Whatever the reason, the VHP leadership appears to be struggling to keep the flock of sadhus together just when it is getting ready to push the Narendra Modi government to move a central legislation that would clear the way for the construction of a Ram temple in Ayodhya.
The differences came to the fore in the just-concluded meeting of the VHP’s central governing body, the Kendriya Margdarshak Mandal. At the conclave in Haridwar, The VHP’s international president Pravin Togadia, despite his best efforts, failed to convince the Ayodhya sadhus to back his demand that the BJP should fulfill its Lok Sabha poll promise regarding the construction of Ram temple at the site on which the Babri Masjid stood until 1992.
At the meeting held on May 25-26, Togadia’s move was blocked by a prominent Ayodhya sadhu, Dharam Das, who publicly objected to the VHP president’s demand that the central government should take up the construction of temple at Ayodhya in the same manner that the Somnath temple was reconstructed soon after the Independence.
“The Ayodhya temple issue is pending in the Supreme Court,” Dharam Das, who is the chief of Ayodhya’s most powerful monastic order, Nirvani Akhara, told Scroll.in after the meeting of the Kendriya Margdarshak Mandal. “In this situation, how can the government take any initiative until the Supreme Court gives its judgment? Somnath’s case was different. There was no case pending in the court.”
At the meeting, Togadia asserted, “Just as the Somnath temple was reconstructed by the government of India, in the same way the Modi government must take an initiative to rebuild the Aodhya temple. The court procedures take a long time to resolve.”
Dharam Das said that Togadia was using the temple to play politics. “I am a petitioner in the Ramjanmabhoomi-Babri Masjid case, and I know that the government cannot have any role in it until the court passes an order,” he said. “Togadia did not like the position that I took in the meeting because once I spoke most sadhus who had come from Ayodhya spoke in my support.”

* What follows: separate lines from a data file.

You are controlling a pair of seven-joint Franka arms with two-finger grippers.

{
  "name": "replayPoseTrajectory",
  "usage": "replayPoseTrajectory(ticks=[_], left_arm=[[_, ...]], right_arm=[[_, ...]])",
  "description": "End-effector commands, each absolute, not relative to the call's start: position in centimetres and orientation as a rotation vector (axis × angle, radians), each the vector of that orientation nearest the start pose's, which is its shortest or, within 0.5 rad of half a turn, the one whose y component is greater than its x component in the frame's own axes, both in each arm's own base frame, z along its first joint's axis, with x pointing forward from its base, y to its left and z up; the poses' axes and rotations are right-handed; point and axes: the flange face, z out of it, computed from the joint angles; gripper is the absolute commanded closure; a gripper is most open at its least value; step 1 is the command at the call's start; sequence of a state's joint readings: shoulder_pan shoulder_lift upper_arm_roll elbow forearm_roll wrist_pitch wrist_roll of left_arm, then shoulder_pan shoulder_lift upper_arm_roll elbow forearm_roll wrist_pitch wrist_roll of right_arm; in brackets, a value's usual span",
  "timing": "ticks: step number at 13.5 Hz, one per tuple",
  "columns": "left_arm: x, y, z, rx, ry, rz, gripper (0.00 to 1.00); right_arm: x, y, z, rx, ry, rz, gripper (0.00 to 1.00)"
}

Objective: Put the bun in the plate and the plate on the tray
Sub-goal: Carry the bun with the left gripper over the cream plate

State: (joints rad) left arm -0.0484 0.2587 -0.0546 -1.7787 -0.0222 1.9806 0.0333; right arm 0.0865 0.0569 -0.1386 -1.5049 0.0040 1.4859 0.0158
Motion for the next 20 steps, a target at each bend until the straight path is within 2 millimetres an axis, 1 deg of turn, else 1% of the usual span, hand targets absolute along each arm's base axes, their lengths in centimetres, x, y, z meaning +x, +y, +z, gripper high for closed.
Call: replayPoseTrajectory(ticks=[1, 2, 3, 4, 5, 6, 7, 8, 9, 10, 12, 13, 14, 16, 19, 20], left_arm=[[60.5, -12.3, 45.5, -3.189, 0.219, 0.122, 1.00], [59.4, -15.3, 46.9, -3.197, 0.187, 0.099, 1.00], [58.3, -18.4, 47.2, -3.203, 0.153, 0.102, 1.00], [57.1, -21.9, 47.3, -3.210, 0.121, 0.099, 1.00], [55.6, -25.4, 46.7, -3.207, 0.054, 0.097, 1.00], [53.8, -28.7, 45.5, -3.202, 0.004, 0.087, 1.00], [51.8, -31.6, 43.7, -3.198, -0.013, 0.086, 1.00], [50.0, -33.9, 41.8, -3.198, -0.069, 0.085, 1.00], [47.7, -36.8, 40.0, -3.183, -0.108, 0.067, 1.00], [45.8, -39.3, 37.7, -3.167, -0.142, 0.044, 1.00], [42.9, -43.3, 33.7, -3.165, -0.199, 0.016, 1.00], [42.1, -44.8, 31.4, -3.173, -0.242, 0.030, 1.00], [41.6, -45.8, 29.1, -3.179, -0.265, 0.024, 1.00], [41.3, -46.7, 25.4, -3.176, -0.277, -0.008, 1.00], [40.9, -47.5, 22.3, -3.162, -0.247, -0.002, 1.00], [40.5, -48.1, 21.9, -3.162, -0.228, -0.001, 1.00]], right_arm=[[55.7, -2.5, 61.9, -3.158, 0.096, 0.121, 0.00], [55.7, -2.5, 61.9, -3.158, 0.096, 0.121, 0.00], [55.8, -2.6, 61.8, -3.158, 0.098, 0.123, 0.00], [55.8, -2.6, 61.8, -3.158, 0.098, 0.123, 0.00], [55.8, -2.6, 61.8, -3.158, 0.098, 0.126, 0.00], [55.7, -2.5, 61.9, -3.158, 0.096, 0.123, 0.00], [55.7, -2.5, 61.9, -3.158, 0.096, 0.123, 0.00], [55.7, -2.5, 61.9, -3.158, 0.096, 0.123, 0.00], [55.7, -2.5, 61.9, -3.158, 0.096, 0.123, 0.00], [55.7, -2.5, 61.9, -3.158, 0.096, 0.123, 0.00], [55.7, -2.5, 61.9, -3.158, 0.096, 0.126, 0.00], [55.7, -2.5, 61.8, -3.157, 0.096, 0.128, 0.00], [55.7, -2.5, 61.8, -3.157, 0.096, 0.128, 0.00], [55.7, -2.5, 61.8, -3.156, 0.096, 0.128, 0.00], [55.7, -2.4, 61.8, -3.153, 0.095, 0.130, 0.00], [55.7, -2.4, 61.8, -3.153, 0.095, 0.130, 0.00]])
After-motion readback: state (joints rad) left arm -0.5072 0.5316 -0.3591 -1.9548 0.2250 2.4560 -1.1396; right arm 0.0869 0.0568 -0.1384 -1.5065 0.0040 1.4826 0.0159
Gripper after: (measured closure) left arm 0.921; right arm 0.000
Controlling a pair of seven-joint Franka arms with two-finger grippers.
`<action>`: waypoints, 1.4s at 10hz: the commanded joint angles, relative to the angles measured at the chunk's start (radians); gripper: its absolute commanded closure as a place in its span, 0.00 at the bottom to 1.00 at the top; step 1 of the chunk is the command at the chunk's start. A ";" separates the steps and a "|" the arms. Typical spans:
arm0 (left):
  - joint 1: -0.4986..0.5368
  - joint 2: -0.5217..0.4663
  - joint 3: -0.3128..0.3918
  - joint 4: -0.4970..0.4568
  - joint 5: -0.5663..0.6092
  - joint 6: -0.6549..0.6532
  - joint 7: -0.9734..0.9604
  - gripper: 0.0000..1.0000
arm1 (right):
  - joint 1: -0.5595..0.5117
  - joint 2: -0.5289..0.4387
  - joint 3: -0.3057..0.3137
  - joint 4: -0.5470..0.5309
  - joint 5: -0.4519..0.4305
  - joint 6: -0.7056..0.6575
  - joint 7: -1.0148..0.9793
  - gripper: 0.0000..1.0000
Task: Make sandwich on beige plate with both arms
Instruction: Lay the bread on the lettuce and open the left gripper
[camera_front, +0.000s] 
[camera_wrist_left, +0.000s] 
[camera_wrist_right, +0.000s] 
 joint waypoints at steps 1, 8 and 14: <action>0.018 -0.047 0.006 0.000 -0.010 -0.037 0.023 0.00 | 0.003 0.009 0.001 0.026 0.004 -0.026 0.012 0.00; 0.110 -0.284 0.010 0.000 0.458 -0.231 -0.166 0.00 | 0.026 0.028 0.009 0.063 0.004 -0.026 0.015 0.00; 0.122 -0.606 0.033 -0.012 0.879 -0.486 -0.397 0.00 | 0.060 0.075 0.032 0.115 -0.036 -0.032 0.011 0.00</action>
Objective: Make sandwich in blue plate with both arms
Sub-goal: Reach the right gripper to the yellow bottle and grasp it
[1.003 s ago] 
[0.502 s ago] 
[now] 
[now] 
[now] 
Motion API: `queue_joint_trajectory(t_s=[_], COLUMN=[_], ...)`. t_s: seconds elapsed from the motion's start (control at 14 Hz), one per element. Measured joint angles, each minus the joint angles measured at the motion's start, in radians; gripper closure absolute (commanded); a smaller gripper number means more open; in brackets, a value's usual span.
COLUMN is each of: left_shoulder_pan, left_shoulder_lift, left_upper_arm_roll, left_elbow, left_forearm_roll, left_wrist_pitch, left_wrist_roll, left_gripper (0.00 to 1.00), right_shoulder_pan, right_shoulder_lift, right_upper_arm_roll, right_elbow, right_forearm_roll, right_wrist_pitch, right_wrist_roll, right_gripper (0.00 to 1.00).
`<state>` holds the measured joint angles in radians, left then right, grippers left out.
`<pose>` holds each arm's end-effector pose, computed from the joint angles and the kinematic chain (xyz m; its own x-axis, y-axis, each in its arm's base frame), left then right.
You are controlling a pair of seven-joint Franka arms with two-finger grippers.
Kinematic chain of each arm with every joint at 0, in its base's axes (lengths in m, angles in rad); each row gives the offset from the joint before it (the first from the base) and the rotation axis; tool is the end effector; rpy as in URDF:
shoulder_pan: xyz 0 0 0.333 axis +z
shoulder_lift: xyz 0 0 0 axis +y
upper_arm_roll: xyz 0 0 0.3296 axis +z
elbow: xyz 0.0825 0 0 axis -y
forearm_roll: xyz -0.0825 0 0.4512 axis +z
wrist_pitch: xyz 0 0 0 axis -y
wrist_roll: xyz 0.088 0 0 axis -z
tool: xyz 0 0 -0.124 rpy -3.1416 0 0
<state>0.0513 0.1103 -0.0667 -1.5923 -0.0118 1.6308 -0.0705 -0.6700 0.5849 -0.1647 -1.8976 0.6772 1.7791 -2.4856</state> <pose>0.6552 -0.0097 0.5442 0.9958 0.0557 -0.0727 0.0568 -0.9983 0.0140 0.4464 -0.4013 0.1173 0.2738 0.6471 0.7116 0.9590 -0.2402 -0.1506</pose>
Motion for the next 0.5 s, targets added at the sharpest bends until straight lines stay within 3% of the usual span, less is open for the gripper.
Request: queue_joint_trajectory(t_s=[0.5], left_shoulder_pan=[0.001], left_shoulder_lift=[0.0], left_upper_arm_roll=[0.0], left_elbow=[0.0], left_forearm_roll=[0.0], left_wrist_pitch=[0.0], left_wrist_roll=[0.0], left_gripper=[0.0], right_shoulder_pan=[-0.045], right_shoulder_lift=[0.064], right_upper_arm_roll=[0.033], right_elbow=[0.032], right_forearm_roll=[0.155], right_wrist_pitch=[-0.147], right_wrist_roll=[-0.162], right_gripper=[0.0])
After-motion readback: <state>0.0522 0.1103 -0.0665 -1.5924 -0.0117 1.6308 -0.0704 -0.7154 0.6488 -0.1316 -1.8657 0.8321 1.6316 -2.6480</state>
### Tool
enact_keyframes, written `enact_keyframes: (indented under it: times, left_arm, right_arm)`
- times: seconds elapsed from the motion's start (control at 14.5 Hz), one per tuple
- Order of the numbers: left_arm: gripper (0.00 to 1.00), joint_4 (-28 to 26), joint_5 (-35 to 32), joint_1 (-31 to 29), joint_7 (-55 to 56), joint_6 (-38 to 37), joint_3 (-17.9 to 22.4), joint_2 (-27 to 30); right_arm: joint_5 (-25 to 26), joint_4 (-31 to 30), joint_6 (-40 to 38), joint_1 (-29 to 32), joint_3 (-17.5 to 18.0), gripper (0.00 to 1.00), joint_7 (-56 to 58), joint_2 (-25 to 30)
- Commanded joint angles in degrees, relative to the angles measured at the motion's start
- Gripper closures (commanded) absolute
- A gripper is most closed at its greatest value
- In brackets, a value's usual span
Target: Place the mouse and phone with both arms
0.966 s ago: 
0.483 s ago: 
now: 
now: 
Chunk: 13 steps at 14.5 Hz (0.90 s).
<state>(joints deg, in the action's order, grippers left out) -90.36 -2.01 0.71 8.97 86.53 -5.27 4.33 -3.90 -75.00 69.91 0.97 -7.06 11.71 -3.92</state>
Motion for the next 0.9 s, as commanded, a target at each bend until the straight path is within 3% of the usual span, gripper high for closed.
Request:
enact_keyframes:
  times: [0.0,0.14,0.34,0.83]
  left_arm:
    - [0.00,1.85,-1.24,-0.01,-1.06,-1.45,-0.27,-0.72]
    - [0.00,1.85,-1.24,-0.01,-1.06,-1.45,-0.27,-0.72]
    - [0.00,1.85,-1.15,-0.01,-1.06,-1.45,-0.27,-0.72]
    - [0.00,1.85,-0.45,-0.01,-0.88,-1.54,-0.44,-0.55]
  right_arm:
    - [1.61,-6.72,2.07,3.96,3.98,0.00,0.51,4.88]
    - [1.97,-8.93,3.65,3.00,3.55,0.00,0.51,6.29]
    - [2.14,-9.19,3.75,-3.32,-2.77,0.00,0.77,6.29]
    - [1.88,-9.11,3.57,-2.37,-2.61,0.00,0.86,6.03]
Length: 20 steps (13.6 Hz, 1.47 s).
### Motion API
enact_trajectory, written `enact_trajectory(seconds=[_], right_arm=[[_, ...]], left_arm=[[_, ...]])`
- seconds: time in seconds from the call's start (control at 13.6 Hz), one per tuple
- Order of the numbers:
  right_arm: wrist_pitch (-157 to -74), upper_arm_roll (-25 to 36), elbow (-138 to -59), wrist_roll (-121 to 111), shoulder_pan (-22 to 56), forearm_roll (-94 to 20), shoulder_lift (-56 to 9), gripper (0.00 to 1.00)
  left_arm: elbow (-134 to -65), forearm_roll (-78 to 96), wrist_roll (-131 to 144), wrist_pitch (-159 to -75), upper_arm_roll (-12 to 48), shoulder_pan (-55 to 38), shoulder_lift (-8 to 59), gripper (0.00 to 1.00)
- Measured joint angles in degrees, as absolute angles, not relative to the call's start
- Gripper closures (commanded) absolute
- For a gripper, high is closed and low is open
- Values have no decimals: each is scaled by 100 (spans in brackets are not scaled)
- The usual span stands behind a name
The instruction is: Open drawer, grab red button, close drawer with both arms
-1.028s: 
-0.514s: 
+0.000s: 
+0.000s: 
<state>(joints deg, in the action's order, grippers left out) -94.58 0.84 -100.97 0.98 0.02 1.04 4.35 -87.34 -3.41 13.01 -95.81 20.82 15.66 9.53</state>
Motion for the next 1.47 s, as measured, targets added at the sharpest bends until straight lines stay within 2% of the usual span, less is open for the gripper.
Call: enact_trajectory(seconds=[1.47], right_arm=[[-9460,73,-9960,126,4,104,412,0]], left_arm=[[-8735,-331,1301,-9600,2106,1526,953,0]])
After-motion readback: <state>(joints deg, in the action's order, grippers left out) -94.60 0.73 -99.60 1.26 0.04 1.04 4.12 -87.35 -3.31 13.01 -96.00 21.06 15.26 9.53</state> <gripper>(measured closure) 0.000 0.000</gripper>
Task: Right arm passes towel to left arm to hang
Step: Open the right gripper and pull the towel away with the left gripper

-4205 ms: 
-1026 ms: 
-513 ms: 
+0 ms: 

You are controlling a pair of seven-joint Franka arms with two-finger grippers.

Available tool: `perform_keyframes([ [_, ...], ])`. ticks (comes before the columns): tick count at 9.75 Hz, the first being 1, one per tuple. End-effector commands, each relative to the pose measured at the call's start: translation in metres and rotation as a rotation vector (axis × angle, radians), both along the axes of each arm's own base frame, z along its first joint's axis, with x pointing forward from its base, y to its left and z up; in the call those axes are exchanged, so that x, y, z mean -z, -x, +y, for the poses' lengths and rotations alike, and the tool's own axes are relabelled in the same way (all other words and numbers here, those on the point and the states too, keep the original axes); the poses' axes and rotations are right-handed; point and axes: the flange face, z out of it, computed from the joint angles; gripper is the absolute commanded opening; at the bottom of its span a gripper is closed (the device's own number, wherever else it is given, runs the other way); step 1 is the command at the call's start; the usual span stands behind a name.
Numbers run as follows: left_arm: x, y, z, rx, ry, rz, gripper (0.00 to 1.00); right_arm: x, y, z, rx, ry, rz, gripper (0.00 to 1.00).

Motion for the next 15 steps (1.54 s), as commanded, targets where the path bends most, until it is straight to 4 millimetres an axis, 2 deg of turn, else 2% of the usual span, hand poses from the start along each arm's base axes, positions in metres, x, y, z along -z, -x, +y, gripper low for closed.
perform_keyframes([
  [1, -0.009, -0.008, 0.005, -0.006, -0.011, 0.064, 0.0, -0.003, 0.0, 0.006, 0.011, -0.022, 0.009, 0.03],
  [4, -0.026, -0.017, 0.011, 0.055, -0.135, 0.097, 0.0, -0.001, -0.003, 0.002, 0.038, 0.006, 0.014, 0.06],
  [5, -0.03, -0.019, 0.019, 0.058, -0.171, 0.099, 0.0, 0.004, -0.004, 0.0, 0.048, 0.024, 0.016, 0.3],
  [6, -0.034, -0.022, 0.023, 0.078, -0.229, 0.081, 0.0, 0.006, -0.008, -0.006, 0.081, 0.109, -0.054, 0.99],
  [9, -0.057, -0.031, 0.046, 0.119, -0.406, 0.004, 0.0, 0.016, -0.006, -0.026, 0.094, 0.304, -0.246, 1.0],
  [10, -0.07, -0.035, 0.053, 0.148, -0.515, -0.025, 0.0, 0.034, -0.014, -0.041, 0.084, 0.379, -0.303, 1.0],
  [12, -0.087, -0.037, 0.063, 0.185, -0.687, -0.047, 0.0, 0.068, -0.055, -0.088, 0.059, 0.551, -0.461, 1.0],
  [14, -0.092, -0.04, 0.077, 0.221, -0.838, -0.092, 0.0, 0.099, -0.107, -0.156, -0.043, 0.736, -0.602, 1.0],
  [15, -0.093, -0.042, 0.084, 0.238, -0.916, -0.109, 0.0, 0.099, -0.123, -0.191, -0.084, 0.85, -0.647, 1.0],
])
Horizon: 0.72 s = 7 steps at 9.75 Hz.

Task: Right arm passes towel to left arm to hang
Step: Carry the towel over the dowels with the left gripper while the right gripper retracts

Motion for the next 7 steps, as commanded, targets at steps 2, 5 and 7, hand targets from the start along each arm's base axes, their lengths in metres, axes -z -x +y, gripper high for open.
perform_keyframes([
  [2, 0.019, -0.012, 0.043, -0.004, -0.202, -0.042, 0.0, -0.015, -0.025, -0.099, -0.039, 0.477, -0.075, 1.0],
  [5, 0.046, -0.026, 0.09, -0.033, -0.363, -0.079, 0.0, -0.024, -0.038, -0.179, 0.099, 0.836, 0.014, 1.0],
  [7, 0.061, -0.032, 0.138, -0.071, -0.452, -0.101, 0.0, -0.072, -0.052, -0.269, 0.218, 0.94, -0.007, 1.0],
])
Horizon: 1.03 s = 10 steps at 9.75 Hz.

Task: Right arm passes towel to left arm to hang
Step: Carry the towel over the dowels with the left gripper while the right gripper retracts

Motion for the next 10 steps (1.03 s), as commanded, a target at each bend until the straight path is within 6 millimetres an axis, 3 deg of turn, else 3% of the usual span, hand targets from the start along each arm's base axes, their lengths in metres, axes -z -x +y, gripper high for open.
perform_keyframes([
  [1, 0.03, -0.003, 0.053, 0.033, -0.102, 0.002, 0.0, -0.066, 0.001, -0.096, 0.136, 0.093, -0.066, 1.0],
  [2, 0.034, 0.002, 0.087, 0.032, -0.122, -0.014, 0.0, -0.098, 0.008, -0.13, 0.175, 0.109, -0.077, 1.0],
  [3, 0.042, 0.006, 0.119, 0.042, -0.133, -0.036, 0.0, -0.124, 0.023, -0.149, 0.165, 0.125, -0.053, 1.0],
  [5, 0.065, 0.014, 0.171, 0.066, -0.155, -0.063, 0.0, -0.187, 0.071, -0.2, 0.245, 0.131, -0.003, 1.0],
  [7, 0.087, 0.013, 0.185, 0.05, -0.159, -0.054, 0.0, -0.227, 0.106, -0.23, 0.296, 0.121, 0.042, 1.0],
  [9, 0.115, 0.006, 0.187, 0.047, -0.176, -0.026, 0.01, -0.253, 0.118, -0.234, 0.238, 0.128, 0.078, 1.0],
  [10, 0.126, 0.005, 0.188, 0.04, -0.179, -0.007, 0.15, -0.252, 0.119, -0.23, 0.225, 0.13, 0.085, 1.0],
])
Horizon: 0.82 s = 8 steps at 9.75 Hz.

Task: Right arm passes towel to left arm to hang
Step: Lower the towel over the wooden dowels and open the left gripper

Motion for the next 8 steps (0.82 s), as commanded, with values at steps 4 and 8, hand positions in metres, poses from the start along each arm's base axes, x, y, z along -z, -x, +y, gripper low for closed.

VHP vice president Jiveshwar Mishra, who organised the meeting at Haridwar, denied the existence of any serious differences in the Kendriya Margdarshak Mandal on the Ram temple issue. However, he added that instead of asking the central government to pass a legislation on the temple, the final resolution at the conclave said that a delegation of five sadhus and VHP leaders would meet Prime Minister Narendra Modi and ask him to expedite the construction of the Ram mandir.
According to another VHP leader, who asked to remain unidentified, it was this difference between the organisation’s leadership and the sadhus of Ayodhya that prevented Kendriya Margdarshak Mandal from framing an action plan to pressure the government to move a legislation in this regard. “Dharam Das and Suresh Das [the chief of Ayodhya’s Digambari Akhara] were prominent among the sadhus who insisted that the VHP must not force the government to bring in a central legislation and should rather wait for the Supreme Court’s judgment,” this man explained.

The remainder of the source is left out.